EXERCISE —
Extract each line of the data and write it out again exactly.

###

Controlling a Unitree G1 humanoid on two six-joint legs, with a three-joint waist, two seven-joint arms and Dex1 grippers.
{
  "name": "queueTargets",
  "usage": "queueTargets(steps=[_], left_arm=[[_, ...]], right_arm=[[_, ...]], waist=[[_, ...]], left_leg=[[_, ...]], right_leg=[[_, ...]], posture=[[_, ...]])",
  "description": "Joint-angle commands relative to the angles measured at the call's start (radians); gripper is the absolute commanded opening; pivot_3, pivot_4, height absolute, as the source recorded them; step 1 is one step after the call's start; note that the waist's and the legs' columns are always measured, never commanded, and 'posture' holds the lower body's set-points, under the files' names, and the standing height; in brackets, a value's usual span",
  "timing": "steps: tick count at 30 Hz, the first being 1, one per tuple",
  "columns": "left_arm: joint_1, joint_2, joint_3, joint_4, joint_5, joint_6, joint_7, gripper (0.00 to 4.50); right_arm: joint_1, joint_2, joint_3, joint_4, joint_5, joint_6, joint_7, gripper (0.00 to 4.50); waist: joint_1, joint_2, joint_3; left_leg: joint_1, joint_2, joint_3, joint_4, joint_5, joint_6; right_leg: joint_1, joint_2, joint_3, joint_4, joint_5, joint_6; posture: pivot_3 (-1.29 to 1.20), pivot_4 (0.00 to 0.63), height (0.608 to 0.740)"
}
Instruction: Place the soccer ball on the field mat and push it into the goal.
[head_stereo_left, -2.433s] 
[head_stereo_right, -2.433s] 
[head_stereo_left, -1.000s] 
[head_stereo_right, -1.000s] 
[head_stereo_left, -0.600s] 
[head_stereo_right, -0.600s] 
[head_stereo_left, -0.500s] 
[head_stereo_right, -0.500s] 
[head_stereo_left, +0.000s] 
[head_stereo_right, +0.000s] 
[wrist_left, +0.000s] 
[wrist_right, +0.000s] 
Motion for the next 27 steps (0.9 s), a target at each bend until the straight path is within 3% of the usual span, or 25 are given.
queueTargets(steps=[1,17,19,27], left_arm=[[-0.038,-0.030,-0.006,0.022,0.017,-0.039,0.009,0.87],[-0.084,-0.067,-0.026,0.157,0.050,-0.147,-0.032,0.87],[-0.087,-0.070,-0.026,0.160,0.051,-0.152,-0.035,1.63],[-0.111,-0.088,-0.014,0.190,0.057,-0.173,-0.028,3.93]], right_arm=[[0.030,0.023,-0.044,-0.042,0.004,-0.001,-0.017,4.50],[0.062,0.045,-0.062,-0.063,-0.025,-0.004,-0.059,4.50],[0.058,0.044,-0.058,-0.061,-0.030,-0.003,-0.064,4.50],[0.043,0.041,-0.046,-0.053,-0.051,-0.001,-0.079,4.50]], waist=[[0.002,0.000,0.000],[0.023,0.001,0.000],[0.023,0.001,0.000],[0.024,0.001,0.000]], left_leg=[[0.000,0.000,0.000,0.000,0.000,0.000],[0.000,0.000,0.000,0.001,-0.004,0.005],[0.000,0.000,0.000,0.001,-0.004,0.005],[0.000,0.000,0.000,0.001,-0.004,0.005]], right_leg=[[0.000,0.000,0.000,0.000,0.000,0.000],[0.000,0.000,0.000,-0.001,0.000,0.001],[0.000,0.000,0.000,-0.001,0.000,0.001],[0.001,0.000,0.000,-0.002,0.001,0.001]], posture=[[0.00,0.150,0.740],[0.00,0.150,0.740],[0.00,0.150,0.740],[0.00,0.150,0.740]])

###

RESPONSE BOX —
Controlling a Unitree G1 humanoid on two six-joint legs, with a three-joint waist, two seven-joint arms and Dex1 grippers.
{
  "name": "queueTargets",
  "usage": "queueTargets(steps=[_], left_arm=[[_, ...]], right_arm=[[_, ...]], waist=[[_, ...]], left_leg=[[_, ...]], right_leg=[[_, ...]], posture=[[_, ...]])",
  "description": "Joint-angle commands relative to the angles measured at the call's start (radians); gripper is the absolute commanded opening; pivot_3, pivot_4, height absolute, as the source recorded them; step 1 is one step after the call's start; note that the waist's and the legs' columns are always measured, never commanded, and 'posture' holds the lower body's set-points, under the files' names, and the standing height; in brackets, a value's usual span",
  "timing": "steps: tick count at 30 Hz, the first being 1, one per tuple",
  "columns": "left_arm: joint_1, joint_2, joint_3, joint_4, joint_5, joint_6, joint_7, gripper (0.00 to 4.50); right_arm: joint_1, joint_2, joint_3, joint_4, joint_5, joint_6, joint_7, gripper (0.00 to 4.50); waist: joint_1, joint_2, joint_3; left_leg: joint_1, joint_2, joint_3, joint_4, joint_5, joint_6; right_leg: joint_1, joint_2, joint_3, joint_4, joint_5, joint_6; posture: pivot_3 (-1.29 to 1.20), pivot_4 (0.00 to 0.63), height (0.608 to 0.740)"
}
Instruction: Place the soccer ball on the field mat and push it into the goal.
[head_stereo_left, -2.433s] 
[head_stereo_right, -2.433s] 
[head_stereo_left, -1.000s] 
[head_stereo_right, -1.000s] 
[head_stereo_left, -0.600s] 
[head_stereo_right, -0.600s] 
[head_stereo_left, -0.500s] 
[head_stereo_right, -0.500s] 
[head_stereo_left, +0.000s] 
[head_stereo_right, +0.000s] 
[wrist_left, +0.000s] 
[wrist_right, +0.000s] 
Motion for the next 27 steps (0.9 s), a target at each bend until the straight path is within 3% of the usual span, or 25 are given.
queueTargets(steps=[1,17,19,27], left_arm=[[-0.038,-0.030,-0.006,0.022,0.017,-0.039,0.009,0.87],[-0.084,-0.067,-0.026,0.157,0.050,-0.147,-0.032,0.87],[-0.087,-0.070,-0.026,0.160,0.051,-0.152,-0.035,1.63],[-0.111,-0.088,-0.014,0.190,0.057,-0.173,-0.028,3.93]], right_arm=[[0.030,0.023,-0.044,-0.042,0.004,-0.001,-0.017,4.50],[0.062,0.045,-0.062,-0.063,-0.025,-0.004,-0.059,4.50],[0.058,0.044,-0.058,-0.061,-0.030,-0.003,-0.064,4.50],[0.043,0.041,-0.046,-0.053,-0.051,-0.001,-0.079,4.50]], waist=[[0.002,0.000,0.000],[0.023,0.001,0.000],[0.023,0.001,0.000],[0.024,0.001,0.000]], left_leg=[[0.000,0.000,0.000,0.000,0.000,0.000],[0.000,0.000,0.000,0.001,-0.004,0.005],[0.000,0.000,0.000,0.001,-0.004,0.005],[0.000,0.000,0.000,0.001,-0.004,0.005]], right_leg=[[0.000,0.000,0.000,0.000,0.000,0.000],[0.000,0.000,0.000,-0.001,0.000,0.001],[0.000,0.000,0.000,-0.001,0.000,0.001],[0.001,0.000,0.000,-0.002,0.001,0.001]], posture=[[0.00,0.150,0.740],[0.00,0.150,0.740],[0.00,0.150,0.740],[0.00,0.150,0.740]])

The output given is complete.